DATA SHOWN:

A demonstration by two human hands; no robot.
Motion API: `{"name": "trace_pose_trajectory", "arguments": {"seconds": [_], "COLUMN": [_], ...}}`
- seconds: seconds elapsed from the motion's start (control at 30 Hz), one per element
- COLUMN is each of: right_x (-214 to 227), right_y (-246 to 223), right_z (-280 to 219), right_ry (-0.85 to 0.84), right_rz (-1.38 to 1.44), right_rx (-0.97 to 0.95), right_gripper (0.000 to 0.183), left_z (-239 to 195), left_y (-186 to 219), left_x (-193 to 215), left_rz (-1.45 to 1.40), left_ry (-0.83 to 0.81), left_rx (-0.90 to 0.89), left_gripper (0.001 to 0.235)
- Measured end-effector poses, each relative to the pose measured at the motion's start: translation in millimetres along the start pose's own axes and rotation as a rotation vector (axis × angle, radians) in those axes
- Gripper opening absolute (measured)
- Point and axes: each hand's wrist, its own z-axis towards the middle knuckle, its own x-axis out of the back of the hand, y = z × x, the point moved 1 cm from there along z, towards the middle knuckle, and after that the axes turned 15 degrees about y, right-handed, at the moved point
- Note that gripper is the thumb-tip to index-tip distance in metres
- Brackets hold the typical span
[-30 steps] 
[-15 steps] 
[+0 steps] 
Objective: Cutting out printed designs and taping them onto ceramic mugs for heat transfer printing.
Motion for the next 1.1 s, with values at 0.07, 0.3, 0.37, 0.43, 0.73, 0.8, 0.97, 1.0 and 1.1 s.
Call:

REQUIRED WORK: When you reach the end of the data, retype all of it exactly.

RESULT:
A demonstration by two human hands; no robot.
Motion API: `{"name": "trace_pose_trajectory", "arguments": {"seconds": [_], "COLUMN": [_], ...}}`
- seconds: seconds elapsed from the motion's start (control at 30 Hz), one per element
- COLUMN is each of: right_x (-214 to 227), right_y (-246 to 223), right_z (-280 to 219), right_ry (-0.85 to 0.84), right_rz (-1.38 to 1.44), right_rx (-0.97 to 0.95), right_gripper (0.000 to 0.183), left_z (-239 to 195), left_y (-186 to 219), left_x (-193 to 215), left_rz (-1.45 to 1.40), left_ry (-0.83 to 0.81), left_rx (-0.90 to 0.89), left_gripper (0.001 to 0.235)
- Measured end-effector poses, each relative to the pose measured at the motion's start: translation in millimetres along the start pose's own axes and rotation as a rotation vector (axis × angle, radians) in those axes
- Gripper opening absolute (measured)
- Point and axes: each hand's wrist, its own z-axis towards the middle knuckle, its own x-axis out of the back of the hand, y = z × x, the point moved 1 cm from there along z, towards the middle knuckle, and after that the axes turned 15 degrees about y, right-handed, at the moved point
- Note that gripper is the thumb-tip to index-tip distance in metres
- Brackets hold the typical span
[-30 steps] 
[-15 steps] 
[+0 steps] 
Objective: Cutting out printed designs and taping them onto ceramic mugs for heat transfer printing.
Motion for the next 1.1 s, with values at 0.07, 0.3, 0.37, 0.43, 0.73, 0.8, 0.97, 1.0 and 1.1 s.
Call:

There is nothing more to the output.